[ClusterLabs] New user needs some help stabilizing the cluster

Strahil Nikolov hunter86_bg at yahoo.com
Wed Jun 10 13:55:41 EDT 2020


What  is your corosync.conf timeouts (especially token & consensus)?
Last time I did live migration of RHEL 7 node with the default values, the cluster fenced it - thus I set it to 10s  for token and I also raised the consensus (check 'man corosync.conf') above the default.

Also,  start your investigation from the  virtualization layer, as during the nights a lot  of backups  are going on.
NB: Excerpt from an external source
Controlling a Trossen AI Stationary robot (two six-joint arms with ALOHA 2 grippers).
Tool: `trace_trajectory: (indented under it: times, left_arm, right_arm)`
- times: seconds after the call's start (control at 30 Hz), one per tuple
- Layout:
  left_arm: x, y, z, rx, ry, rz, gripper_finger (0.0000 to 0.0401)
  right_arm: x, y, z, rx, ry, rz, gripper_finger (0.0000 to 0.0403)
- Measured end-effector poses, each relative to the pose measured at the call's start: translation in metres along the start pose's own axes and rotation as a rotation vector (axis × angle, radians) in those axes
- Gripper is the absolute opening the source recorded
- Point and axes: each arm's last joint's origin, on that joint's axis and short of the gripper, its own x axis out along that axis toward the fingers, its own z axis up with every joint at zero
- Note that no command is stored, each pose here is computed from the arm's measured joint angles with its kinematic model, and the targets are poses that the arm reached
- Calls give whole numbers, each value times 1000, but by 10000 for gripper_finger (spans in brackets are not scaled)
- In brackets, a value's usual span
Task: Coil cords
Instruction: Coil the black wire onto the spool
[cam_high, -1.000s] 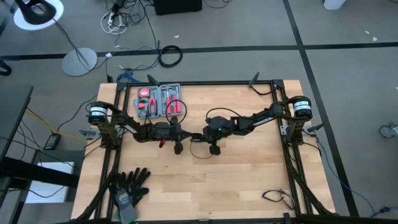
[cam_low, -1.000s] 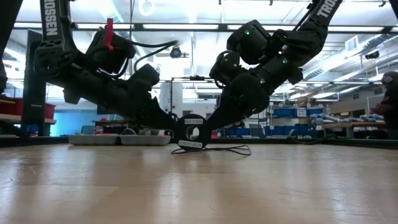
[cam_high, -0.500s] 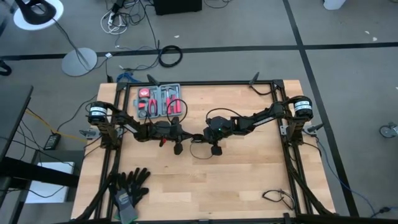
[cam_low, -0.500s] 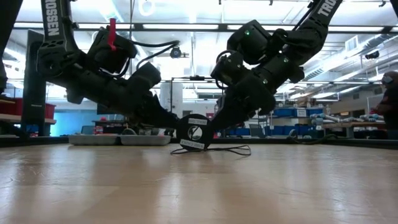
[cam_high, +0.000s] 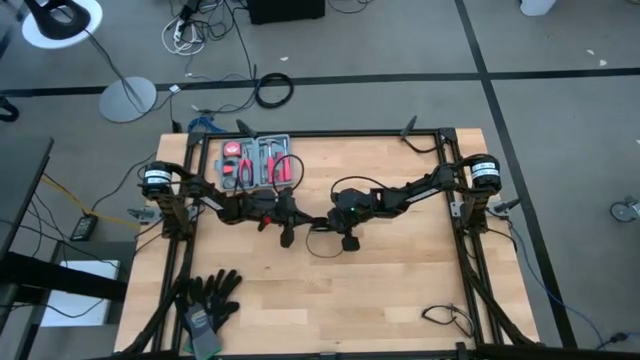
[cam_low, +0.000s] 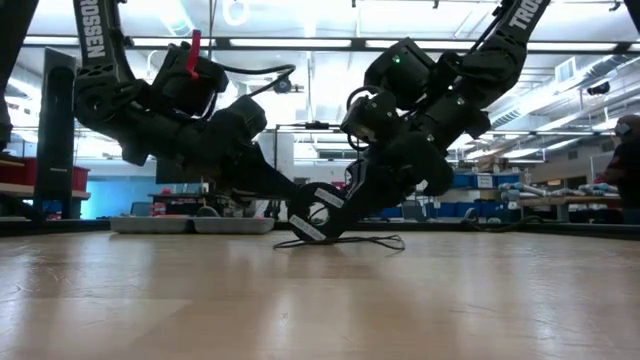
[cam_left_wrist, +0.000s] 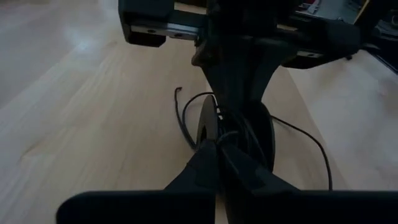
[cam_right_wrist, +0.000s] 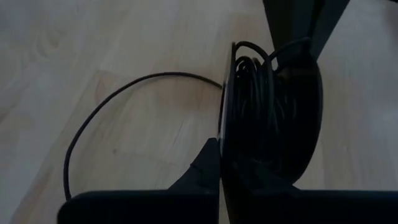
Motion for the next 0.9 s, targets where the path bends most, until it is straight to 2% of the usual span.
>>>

Last week I got a cluster node fenced cause it failed to respond for 40s  . Thankfully that was just a QA cluster,  so it wasn't a big deal.

The most common reasons for a VM to fail to respond are:
- CPU starvation due to high CPU utilisation on the host
- I/O issues  causing the VM to pause
- Lots  of backups eating the bandwidth on any of the  Hypervisours or on a switch between them  (if you have a single heartbeat  network)

With RHEL8 corosync allows using more than 2 heartbeat rings and way new stuff like sctp.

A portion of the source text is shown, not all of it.